May 16th, ‘23/6 min read

High Cardinality for Dummies: ELI5

High Cardinality woes are far & frequent in today's modern cloud-native environment. What does it mean, & why is it such a pressing problem?

High Cardinality for Dummies: ELI5

One of the recurring problems I’ve noticed with potential customers we speak to is, Cardinality. Over the last 3 years of working at Last9, this is one word that’s come up more times in the last 9 months than the previous 2 years put together. High Cardinality is a pressing problem; and one that seems to be getting out of control for most Site Reliability Engineering (SRE) teams.

There’s a tonne of material only on High Cardinality online. But in keeping with my theme of simplifying complex information, (Reliability engineering for dummies) here’s an, Explain It Like I’m 5 (ELI5), and this time, we’re talking about a problem that’s plaguing the Observability industry — High Cardinality.

What is High Cardinality?

The explosion of unique data combinations in a time series database is High Cardinality. As the number of unique values increases, so does the total number of combinations. This increases the cardinality of data. The more information you want to track, the more different data combinations you will have to instrument. Organizing different combinations of data gets harder because of the sheer volume of unique data points being managed. Eventually, you have High Cardinality data.

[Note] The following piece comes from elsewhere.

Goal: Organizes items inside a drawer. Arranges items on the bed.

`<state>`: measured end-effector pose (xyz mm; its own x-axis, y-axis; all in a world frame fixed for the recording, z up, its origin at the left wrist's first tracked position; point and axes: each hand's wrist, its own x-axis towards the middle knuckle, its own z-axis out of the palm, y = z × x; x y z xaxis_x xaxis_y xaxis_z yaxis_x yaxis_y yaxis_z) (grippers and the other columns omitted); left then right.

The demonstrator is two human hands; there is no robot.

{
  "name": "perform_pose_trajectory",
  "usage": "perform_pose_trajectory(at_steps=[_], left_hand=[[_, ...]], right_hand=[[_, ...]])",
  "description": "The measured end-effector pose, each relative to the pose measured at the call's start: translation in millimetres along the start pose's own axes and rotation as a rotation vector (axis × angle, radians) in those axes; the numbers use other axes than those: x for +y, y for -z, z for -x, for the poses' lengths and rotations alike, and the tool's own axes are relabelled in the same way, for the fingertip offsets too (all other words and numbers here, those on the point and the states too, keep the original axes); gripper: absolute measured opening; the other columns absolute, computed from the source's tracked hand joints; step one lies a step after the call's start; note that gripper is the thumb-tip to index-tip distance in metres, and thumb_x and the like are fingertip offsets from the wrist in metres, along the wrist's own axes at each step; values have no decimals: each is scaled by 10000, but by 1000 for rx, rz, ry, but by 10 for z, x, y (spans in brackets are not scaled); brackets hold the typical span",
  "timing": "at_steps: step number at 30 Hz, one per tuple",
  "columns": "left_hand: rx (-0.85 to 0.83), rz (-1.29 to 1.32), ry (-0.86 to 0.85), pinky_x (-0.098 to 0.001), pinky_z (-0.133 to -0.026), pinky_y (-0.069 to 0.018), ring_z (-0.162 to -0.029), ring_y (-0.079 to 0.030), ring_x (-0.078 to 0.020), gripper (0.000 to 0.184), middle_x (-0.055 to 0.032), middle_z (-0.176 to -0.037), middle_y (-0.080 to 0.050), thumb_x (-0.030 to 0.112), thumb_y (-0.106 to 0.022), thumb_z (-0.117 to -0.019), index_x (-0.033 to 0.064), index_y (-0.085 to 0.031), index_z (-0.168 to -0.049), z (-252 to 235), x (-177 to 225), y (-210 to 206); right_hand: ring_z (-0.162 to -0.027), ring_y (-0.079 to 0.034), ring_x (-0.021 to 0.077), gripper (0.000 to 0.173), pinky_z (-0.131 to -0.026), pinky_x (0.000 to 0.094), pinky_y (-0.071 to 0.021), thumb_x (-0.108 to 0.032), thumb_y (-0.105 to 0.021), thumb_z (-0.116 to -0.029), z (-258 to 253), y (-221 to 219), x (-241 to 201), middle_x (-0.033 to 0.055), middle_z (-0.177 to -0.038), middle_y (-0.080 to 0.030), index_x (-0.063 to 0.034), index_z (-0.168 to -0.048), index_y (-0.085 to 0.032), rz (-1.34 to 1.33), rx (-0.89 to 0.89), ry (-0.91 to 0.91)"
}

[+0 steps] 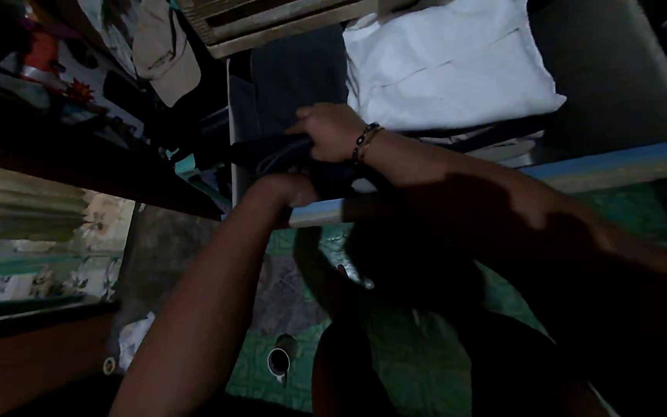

I’ve taken some liberties with that explanation to make it as ELI5 as possible. I know. It’s still all theoretical. The best way to understand this is with an example.

And what better way to talk about High Cardinality than…books 😊

Watchmen — A shelf to figure out Cardinality

Let’s say you have a whole bunch of books and want to arrange it in your bookshelf. How do you go about arranging these books? Let’s use this analogy loosely to understand High Cardinality.

  • I have a friend who arranges her entire bookshelf based on just the ‘color’ of the cover of the book. If you do this, I have questions. Starting with, ‘What happened to you’ 😜 .
  • Another friend arranges his bookshelf based on how ‘worn out’ the book is. If it’s tattered, it’s on the lower shelves, away from someone’s eye line.
  • I arrange mine alphabetically based on the author’s first name. Plain and simple. My college mate does something similar, but the second name of the author takes precedence.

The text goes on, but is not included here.